* Exercise goal:
Only the line containing "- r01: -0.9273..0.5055" and the lines after it, up to the end of the listing, should be written out, each exactly as given.
########################################
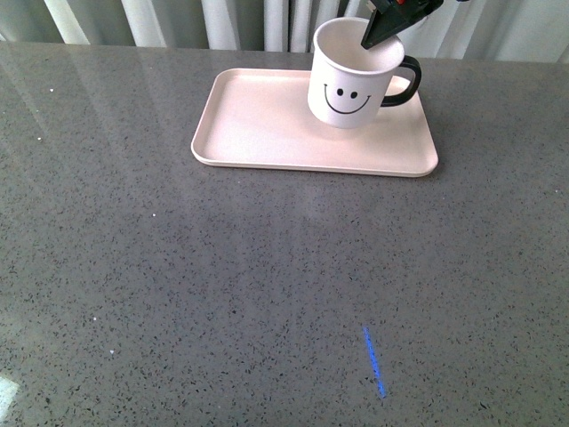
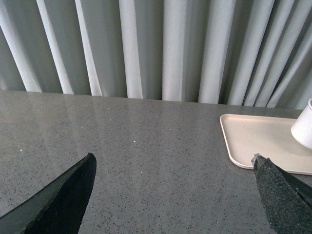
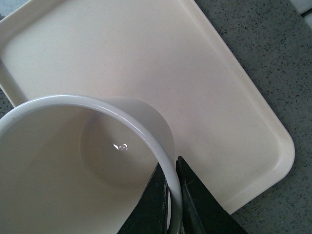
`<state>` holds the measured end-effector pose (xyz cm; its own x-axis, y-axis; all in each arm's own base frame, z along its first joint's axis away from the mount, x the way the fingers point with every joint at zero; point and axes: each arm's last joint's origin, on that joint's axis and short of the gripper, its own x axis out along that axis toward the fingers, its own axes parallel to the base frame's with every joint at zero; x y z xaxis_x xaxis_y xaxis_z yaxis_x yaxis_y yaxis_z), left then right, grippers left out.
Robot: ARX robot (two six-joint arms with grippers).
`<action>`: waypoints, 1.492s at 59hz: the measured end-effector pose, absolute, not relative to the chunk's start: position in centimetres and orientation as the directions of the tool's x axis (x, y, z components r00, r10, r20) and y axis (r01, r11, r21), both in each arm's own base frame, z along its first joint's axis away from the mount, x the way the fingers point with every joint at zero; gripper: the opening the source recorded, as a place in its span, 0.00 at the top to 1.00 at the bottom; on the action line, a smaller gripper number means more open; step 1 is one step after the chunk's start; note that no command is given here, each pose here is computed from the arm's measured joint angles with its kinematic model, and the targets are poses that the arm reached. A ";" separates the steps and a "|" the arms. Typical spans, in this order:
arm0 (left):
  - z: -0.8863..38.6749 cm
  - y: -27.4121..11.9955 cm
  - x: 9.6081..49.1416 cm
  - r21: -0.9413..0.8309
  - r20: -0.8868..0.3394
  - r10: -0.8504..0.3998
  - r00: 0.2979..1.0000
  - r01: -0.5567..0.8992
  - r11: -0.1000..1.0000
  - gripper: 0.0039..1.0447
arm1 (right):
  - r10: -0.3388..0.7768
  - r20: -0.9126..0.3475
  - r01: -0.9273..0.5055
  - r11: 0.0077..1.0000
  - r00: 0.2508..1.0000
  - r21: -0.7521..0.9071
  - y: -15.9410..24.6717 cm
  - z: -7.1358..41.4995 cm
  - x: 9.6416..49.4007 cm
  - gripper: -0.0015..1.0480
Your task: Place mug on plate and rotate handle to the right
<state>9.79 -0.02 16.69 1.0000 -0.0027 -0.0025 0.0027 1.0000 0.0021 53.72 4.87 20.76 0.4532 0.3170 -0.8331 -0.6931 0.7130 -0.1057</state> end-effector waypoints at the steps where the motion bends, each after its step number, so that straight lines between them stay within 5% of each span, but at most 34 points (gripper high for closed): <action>1: 16.7 0.0 9.8 0.002 -0.002 -0.003 1.000 0.003 1.000 0.09 | 0.318 -0.833 -0.694 0.712 0.453 -0.106 4.9 20.8 53.7 0.98; 75: 16.7 0.0 9.8 0.002 -0.002 -0.003 1.000 0.003 1.000 0.09 | 0.303 -0.874 -0.758 0.644 0.380 -0.106 6.8 17.2 54.3 0.98; 88: 16.7 0.0 9.8 0.002 -0.002 -0.003 1.000 0.003 1.000 0.09 | 0.298 -0.879 -0.761 0.640 0.372 -0.105 6.8 17.0 54.3 0.67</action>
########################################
* Expected output:
  - r01: -0.9273..0.5055
  - r11: 0.0077..1.0000
  - r00: 0.2508..1.0000
  - r21: -0.7521..0.9071
  - y: -15.9410..24.6717 cm
  - z: -7.1358..41.4995 cm
  - x: 9.6416..49.4007 cm
  - gripper: -0.0015..1.0480
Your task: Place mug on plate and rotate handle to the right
<state>9.79 -0.02 16.69 1.0000 -0.0027 -0.0025 0.0027 1.0000 0.0021 53.72 4.87 20.76 0.4532 0.3170 -0.8331 -0.6931 0.7130 -0.1057</state> end-effector waypoints at the steps where the motion bends, each after its step number, so that straight lines between them stay within 5% of each span, but at most 34 points (gripper high for closed): <action>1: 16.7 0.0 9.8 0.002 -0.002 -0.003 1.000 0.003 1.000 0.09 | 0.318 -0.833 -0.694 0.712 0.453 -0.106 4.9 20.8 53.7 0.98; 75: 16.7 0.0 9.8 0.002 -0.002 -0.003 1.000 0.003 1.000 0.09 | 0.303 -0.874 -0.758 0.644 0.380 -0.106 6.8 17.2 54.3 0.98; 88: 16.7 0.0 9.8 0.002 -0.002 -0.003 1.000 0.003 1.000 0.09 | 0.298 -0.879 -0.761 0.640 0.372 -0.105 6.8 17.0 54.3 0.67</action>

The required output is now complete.